How to Build a Pitch Deck That Actually Gets Meetings
The Sequoia pitch deck framework has helped founders from Airbnb to the next generation of great companies. Here's how to use it — plus a free Google Slides template.
Most pitch decks don't fail because the idea is bad. They fail because the story is unclear, the slides are cluttered, or the founder tried to cram twelve months of thinking into twelve minutes of a partner meeting.
The good news: there's a framework that's battle-tested, founder-friendly, and responsible for some of the most iconic funding rounds in Silicon Valley history. It comes from Sequoia Capital — the firm behind Apple, Google, WhatsApp, and Airbnb — and it's been sitting on their website for anyone to read.
This post breaks down that framework, adds a few things Sequoia left out, and includes a free Google Slides template you can download and make your own.

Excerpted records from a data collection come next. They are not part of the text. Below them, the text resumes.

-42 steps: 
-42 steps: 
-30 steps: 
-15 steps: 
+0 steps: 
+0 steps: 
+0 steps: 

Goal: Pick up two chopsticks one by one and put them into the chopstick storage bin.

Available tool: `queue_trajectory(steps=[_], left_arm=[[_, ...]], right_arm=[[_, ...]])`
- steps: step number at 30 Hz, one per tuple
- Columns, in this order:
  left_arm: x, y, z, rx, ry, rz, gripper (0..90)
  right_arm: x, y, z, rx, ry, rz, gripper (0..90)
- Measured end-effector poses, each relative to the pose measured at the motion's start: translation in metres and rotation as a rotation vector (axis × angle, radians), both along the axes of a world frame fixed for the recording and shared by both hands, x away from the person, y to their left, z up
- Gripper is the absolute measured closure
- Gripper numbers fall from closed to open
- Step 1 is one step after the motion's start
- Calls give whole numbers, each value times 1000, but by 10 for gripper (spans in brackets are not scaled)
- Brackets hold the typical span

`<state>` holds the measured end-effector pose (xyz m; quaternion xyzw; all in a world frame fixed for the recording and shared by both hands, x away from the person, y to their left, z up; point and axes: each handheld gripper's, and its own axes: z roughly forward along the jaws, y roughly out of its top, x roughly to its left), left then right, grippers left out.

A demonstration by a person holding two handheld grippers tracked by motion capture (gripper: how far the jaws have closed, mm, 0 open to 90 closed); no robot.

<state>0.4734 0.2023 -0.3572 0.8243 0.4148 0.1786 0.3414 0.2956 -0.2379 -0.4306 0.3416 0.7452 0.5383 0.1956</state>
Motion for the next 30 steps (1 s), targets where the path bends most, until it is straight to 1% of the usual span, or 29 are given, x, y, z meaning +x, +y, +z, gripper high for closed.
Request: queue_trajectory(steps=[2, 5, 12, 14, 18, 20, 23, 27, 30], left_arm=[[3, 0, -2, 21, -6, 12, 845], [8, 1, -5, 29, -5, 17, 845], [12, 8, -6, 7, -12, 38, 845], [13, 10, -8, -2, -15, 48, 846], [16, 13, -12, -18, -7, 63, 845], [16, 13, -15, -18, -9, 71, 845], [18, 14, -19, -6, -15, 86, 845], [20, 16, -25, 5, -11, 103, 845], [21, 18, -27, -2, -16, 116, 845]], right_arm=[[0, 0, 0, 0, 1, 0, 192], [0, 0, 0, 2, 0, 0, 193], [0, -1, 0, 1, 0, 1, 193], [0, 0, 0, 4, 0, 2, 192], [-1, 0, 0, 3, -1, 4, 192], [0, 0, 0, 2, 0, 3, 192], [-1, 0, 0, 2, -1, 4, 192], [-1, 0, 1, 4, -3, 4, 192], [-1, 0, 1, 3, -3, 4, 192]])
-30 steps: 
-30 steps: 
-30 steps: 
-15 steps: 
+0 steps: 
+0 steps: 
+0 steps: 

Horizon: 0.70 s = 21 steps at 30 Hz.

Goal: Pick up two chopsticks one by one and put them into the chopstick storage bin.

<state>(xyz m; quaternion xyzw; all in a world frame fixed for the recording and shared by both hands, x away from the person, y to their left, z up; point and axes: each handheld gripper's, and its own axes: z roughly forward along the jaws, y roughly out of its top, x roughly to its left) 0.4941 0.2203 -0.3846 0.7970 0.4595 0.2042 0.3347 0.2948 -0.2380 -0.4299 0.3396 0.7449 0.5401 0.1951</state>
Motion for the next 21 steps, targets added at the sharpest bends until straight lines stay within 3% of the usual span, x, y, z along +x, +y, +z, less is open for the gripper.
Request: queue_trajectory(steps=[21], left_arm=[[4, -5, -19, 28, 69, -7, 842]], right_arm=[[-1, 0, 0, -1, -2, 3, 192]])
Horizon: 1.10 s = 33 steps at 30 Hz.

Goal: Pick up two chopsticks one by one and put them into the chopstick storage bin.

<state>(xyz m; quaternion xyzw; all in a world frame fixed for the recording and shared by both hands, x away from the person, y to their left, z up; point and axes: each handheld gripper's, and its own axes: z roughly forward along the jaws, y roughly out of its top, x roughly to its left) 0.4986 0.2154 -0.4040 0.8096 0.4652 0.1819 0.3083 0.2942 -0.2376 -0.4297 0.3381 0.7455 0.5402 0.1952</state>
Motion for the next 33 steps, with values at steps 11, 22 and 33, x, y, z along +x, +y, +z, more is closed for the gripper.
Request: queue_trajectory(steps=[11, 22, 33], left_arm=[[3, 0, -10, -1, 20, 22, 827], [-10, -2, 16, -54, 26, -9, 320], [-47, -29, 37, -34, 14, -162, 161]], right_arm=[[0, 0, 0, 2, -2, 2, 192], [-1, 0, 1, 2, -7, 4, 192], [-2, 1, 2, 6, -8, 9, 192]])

Why the Sequoia Framework Still Wins
When Airbnb's founders were struggling to get meetings, they stumbled across Sequoia's pitch guide. They used it to build their deck. The rest is history.
What makes the framework so enduring isn't that it's clever — it's that it's disciplined. It forces founders to answer the questions every investor is already asking in their head, in the right order, with the right level of detail. It's a story structure, not a slide checklist.
Here's the framework:
The 10 Slides
1. Company Purpose
One sentence. That's it.
Define what your company does in a single declarative sentence. Not a tagline. Not a list of features. A mission.
This is harder than it sounds. Most founders default to describing their product instead of communicating their purpose. The difference: "We build AI-powered legal tools" vs. "We make legal protection accessible to every small business in America." One is a description. The other is a reason to care.
If you can't write your purpose in one sentence, you don't have clarity yet — and investors will feel that.
2. Problem
Describe pain, not features.
Who is your customer, and what does their world look like without your solution? Be specific. Use real numbers if you have them. Tell a story if that helps.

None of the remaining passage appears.